The Living Commandments
by John Shelby Spong
Chapter 11: Stealing in Microcosm and Macrocosm
We come next to a Commandment that can be as simple or as profound as one wants to make it. "You shall not steal," Commandment number eight.
Originally it referred to both a human and a material object. To steal a human life, of course, was kidnapping, and that was not a rare practice in the ancient world, where children were often stolen and placed into indentured servitude. The Hebrew people, a people who had been born in slavery, were not likely to tolerate a practice which led to any new enslavement, but as kidnapping became a rarer and rarer phenomenon, this Commandment more and more came to be viewed exclusively in terms of the sacredness of property and possessions, and the right to privacy.
Basically and on its simplest level, it means "You shall not take what is not your own." On a deeper and more profound level, however, this Commandment raises searching questions about how we define, in mass society, what constitutes that which is our own, raising the whole area of tension and conflict between that which is in the private domain and that which is in the public domain. It forces us to examine the meaning of private property and the issues of our stewardship over the physical resources and the means of production in our world. It brings into focus the whole question of an equitable tax structure in a just society. All of these issues are the legitimate domain of one who would search out the depth of meaning behind the Commandment "You shall not steal."
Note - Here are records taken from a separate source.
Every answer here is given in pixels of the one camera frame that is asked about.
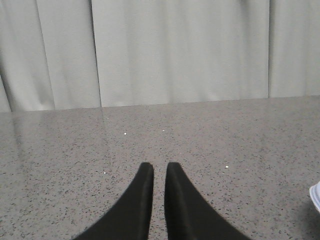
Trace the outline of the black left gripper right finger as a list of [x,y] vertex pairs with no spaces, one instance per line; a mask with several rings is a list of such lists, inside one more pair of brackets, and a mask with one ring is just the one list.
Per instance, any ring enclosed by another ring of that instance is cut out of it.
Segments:
[[248,240],[197,191],[178,162],[166,169],[164,212],[169,240]]

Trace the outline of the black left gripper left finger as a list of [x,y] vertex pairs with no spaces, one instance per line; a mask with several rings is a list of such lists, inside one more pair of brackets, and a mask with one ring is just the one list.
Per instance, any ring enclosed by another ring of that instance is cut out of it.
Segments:
[[140,164],[117,202],[76,240],[147,240],[153,208],[154,168]]
Dr. Joseph Fletcher, in his book Moral Responsibility, distinguishes between what he calls "microethics"—that is, ethics seen in microcosm, particularly in terms of personal behavior patterns—and "macroethics"—that is, ethics that are seen in macrocosm, involving the whole society. Microethics are the personal acts of an individual, his or her personal gifts of charity and personal works of love. Macroethics are the corporate acts of the whole culture, which should be designed to build a just society. They redress the balance of grievances and create a wholesome and socially sensitive world for all who share in it, so that the situations that produce the need for individual charity and individual works of love might be eliminated or at least minimized. Both microethics and macroethics are important. I would like to explore both levels as we view the eighth Commandment, "You shall not steal."
First, let us examine this Commandment on the microethical level. What each of us possesses is, in a way, a part of our deepest self. Our sense of justice demands that there be a general respect for property, that there be a strongly accepted public sensitivity which proclaims a sanctity of ownership. Otherwise, there is chaos, anarchy, and distrust in the society, and the painful necessity to be perpetually on guard to protect what is our own.
When any society loses this tenet of corporate faith, this level of corporate trust, then the crime level soars, and people are reduced to employing burglar alarm systems, arming themselves to the teeth, taking pistol-firing instructions, and installing padlocks, living as ~f they expect to be robbed. When those symptoms appear in th~ life of a society, then that society is in a state of serious, maybe even fatal, sickness. No amount of increased police protection or political oratory about law and order will ever heal that sickness. Police protection and political oratory simply do not reach the level from which the problem arises. What these symptoms reveal is nothing less than the breakdown of the cultural values that glue society together, because in that society there is no longer a culturally accepted norm for what is right and what is wrong. There is no longer a generally accepted assumption that private property is sacred; and something radical needs to be done to reestablish the social fabric, the values of that society, or that society will not endure.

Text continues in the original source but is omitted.